Classifying is a thinking skill we use naturally to organise information and ideas. It is a vital skill for processing information and for the ability to use and apply information in new ways. A common way of setting up a classification task is by means of a card sort, although it can also be carried out using objects rather than cards. Pupils work together to sort these into groups that have shared characteristics, which establish criteria for a classification group. Having to consider and justify their criteria helps them to develop their skills and understanding.

Examples

Collective Memory

In this strategy pupils work in small teams to recreate a map, picture, diagram, photograph, advertisement, poem, sheet of music or other item that has some obvious physical structure. Each team sends one member at a time to look at the image for 10 seconds. They return to their group and start to reproduce the original. After a short period of time, the next representative from the group looks at the map for 10 seconds. After each turn, groups reflect and plan the next visit. After a few turns each, pupils are asked to compare their versions with the original.

Examples

Living Graphs and Fortune Lines

Living graphs and fortune lines are strategies that relate to graphical representation. Both strategies require pupils to consider how one variable relates to another, such as the heart rate of a football player over the period of a match or the mood of Hamlet during different episodes of the play. In Living graphs a line graph is presented, together with a set of related statements. Pupils have to position the statements on the graph and give reasons to justify their decisions. In Fortune lines pupils are asked to suggest a scale and then to plot the fortunes or emotions of one or more individuals over a sequence of episodes in time, and then to justify their decisions.

Examples

Mysteries

In a mystery pupils are presented with between 15 and 20 items of data on slips of paper about a situation where there is a single open question or problem for them to resolve. The statements can be general or background information, specific details and sometimes 'red herrings' or irrelevant information, but always there is an element of uncertainty or ambiguity.

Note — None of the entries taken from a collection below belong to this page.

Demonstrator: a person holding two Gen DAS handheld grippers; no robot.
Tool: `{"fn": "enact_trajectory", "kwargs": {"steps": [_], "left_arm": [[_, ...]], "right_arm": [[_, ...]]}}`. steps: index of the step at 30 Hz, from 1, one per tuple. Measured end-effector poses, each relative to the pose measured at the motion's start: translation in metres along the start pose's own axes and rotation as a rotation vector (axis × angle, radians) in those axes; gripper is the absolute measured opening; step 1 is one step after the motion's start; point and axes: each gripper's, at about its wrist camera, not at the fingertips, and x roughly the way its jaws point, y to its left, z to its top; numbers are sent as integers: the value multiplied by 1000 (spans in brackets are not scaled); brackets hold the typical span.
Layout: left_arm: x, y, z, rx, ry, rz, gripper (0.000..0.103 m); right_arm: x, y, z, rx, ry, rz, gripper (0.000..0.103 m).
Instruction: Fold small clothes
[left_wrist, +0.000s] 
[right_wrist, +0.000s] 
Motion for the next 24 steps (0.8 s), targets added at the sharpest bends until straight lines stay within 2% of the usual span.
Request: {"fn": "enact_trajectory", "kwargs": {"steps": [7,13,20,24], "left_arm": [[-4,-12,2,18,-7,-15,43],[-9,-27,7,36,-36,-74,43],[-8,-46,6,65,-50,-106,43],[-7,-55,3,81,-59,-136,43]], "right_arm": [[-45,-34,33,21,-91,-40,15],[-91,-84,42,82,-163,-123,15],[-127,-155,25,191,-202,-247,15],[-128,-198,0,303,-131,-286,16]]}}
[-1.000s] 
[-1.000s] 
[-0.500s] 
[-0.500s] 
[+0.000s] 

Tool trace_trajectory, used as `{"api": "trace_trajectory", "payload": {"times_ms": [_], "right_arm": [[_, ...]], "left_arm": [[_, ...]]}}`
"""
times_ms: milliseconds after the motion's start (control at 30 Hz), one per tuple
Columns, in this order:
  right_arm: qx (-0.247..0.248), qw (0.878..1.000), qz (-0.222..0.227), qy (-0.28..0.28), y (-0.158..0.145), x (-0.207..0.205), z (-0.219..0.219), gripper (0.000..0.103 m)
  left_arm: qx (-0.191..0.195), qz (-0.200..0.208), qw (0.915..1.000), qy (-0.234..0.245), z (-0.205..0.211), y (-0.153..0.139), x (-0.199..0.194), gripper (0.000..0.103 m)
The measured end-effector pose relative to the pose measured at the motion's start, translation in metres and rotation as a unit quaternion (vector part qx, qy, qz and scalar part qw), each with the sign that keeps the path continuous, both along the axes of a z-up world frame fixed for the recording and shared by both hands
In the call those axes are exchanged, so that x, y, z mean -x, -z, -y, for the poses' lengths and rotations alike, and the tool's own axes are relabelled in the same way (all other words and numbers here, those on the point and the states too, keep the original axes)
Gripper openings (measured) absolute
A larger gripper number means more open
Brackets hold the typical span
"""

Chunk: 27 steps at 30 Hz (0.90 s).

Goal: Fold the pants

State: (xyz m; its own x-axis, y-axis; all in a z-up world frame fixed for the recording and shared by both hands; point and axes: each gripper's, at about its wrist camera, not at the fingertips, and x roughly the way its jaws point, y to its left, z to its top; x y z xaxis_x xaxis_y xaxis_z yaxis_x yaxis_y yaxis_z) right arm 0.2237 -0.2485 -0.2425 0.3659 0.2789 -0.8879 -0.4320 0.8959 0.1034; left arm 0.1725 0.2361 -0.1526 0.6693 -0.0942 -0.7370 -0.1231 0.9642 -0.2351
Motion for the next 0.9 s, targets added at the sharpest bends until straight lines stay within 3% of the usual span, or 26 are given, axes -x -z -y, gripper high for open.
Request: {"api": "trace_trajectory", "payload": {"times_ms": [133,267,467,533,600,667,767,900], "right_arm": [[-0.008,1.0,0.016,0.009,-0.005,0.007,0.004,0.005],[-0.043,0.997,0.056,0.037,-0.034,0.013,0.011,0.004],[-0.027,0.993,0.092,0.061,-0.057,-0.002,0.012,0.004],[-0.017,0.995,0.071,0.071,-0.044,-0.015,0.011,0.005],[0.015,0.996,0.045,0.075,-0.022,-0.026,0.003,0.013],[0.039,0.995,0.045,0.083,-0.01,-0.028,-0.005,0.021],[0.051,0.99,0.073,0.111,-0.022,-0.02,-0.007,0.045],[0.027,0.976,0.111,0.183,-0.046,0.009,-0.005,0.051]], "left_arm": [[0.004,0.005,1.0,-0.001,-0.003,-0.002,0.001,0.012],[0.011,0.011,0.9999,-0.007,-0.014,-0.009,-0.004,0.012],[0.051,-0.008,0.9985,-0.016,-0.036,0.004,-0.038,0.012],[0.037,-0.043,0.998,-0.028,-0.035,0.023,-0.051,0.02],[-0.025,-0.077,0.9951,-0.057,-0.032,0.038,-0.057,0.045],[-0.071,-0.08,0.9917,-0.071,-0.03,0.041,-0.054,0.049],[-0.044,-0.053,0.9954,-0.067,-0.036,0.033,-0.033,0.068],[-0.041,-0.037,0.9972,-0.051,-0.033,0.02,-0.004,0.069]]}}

Pupils work in groups to read and sort the statements, link information on different cards and come up with a solution to the mystery question. Later they are asked to explain their answer.

Examples

Reading Images

This very basic but powerful technique involves providing pupils with a photograph or other visual image as a source of information and asking them to annotate or label it. They are asked to make links to what they already know, whether from previous work or general knowledge, and should suggest a title or overall heading for the image. There are variations around this basic approach. As with other thinking strategies, it is important for pupils to be able to explain their thinking to others.

Examples

Relational Diagrams

Relational diagrams provide a clear and accurate medium through which pupils can communicate their thinking. They illustrate the meaning that pupils give to terms that stand for classes of objects or concepts. Pupils are able to use overlapping, separate or subsumed shapes to show whether all, some or none of the terms of a particular class belong to another class. The visual simplicity of relational diagrams makes the explanation of the relationships easy to understand and more likely to be remembered.

Examples

Summarising

We use summarising naturally, for example, when recounting an event. But effective summarising, selecting salient points and presenting them in a concise and ordered manner, is a skill that needs to be developed. Pupils who tend to give narrative accounts when they summarise need to make the step to sifting out themes and main messages. The basic idea is for pupils to find the main threads in the information and make connections between these threads.